*** INFORMATION SHOWN Section Begins ***

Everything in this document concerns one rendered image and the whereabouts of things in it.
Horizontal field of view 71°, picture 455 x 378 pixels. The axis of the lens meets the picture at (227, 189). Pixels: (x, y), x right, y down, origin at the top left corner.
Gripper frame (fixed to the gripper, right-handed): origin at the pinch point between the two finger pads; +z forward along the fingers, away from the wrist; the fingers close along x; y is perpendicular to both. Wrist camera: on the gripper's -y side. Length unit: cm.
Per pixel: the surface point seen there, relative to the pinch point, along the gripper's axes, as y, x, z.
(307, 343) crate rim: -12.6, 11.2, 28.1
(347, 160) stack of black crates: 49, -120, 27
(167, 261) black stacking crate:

*** INFORMATION SHOWN Section Ends ***
*** INFORMATION SHOWN Section Begins ***

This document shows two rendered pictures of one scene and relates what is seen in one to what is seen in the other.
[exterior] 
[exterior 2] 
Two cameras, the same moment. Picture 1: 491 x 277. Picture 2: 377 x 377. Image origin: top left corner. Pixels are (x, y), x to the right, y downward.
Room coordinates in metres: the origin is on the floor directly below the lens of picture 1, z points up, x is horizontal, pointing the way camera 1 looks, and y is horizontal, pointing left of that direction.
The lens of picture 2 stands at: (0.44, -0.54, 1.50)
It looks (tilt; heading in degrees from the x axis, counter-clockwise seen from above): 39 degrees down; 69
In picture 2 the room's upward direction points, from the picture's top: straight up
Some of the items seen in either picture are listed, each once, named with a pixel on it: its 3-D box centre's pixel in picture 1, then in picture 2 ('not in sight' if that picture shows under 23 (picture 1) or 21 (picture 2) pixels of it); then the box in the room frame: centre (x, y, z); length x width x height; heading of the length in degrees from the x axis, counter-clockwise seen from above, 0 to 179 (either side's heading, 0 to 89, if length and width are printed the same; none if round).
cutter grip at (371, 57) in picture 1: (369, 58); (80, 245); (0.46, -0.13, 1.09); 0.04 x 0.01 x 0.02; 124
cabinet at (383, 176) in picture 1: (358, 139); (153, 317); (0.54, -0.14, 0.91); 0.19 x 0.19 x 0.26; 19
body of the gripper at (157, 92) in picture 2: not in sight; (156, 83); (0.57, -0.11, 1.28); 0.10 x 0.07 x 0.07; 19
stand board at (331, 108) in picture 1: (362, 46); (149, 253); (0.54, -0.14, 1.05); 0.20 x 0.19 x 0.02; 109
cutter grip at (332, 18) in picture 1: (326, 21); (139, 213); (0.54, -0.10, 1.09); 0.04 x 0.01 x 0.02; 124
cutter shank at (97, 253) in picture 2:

*** INFORMATION SHOWN Section Ends ***
*** INFORMATION SHOWN Section Begins ***

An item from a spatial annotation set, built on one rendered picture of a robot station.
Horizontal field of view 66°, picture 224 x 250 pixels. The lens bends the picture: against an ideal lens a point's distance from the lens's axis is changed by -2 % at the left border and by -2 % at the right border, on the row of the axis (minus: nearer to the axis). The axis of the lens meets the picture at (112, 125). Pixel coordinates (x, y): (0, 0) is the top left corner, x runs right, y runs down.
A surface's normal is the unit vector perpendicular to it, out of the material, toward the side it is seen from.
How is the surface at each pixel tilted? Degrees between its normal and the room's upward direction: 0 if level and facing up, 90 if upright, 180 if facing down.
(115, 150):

*** INFORMATION SHOWN Section Ends ***

* **PROMPT**
Please give back, exactly as it stands above, the stretch from the line with "Everything in this" through the line with "Horizontal field of view 71°, picture", and no line outside it.

* **EXERCISE ANSWER**
Everything in this document concerns one rendered image and the whereabouts of things in it.
Horizontal field of view 71°, picture 455 x 378 pixels. The axis of the lens meets the picture at (227, 189). Pixels: (x, y), x right, y down, origin at the top left corner.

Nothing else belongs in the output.